Title :
On the use of shared storage in shared-nothing environments
Author :
Krish, K.R. ; Khasymski, Aleksandr ; Guanying Wang ; Butt, Ali R. ; Makkar, Gaurav
Abstract :
Shared-nothing environments, exemplified by systems such as MapReduce and Hadoop, employ node-local storage to achieve high scalability. The exponential growth in application datasets, however, demands ever higher I/O throughput and disk capacity. Simply equipping individual nodes in a Hadoop cluster with more disks is not scalable as it: increases the per-node cost, increases the probability of storage failure at the node, and worsens node failure recovery times. To this end, we propose dividing a Hadoop rack into several (small) sub-racks, and consolidating disks of a sub-rack´s compute nodes into a separate shared Localized Storage Node (LSN) within the subrack. Such a shared LSN is easier to manage and provision, and can offer an economically better solution by employing overall fewer disks at the LSN than the total of the sub-rack´s individual nodes, while still achieving high I/O performance. In this paper, we provide a quantitative study on the impact of shared storage in Hadoop clusters. We utilize several typical Hadoop applications and test them on a medium-sized cluster and via simulations. Our evaluation shows that: (i) the staggered workload allows our design to support the same number of compute nodes at a comparable or better throughput using fewer total disks than in the node-local case, thus providing more efficient resource utilization; (ii) the impact of lost locality can be mitigated by better provisioning the LSN-node network interconnect and the number of disks in an LSN; and (iii) the consolidation of disks into an LSN is a viable and efficient alternative to the extant node-local storage design.
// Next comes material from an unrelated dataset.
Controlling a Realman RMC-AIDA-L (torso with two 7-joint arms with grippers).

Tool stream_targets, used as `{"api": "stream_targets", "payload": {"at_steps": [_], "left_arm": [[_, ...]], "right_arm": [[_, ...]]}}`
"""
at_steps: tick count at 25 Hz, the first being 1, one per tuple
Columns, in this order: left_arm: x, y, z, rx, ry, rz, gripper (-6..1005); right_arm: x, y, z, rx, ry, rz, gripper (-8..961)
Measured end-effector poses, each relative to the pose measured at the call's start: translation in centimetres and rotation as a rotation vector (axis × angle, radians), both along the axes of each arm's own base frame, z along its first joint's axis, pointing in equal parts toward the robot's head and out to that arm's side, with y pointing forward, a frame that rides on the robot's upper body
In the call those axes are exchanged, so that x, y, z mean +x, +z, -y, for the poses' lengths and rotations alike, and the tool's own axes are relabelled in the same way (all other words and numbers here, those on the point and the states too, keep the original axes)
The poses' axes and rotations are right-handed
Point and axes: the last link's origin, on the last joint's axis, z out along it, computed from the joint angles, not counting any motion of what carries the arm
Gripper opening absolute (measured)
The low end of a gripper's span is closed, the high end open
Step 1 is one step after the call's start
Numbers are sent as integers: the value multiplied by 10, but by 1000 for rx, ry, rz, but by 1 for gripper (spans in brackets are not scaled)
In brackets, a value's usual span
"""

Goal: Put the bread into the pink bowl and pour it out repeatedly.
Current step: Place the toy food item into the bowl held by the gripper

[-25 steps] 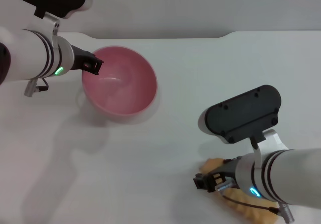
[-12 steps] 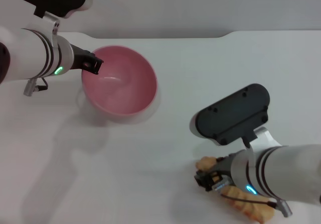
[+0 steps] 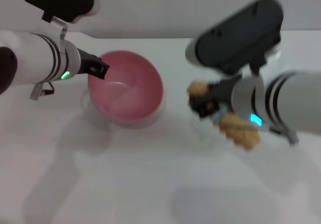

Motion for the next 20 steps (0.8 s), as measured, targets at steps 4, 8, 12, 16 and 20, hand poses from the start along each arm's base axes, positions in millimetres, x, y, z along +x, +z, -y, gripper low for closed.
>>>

Finally, we show that LSN-based design can deliver up to 39% performance improvement over standard Hadoop.
Keywords :
disc storage; memory architecture; resource allocation; shared memory systems; Hadoop cluster; Hadoop rack; I/O performance; I/O throughput; LSN-based design; LSN-node network interconnect; MapReduce; disk capacity; disks consolidation; localized storage node; lost locality; medium-sized cluster; node failure recovery; node-local storage design; resource utilization; shared LSN; shared storage; shared-nothing environments; staggered workload; storage failure; subrack nodes; Aggregates; Bandwidth; Computational modeling; Computer architecture; Standards; Throughput; Topology;
Conference_Titel :
Big Data, 2013 IEEE International Conference on
Conference_Location :
Silicon Valley, CA
DOI :
10.1109/BigData.2013.6691589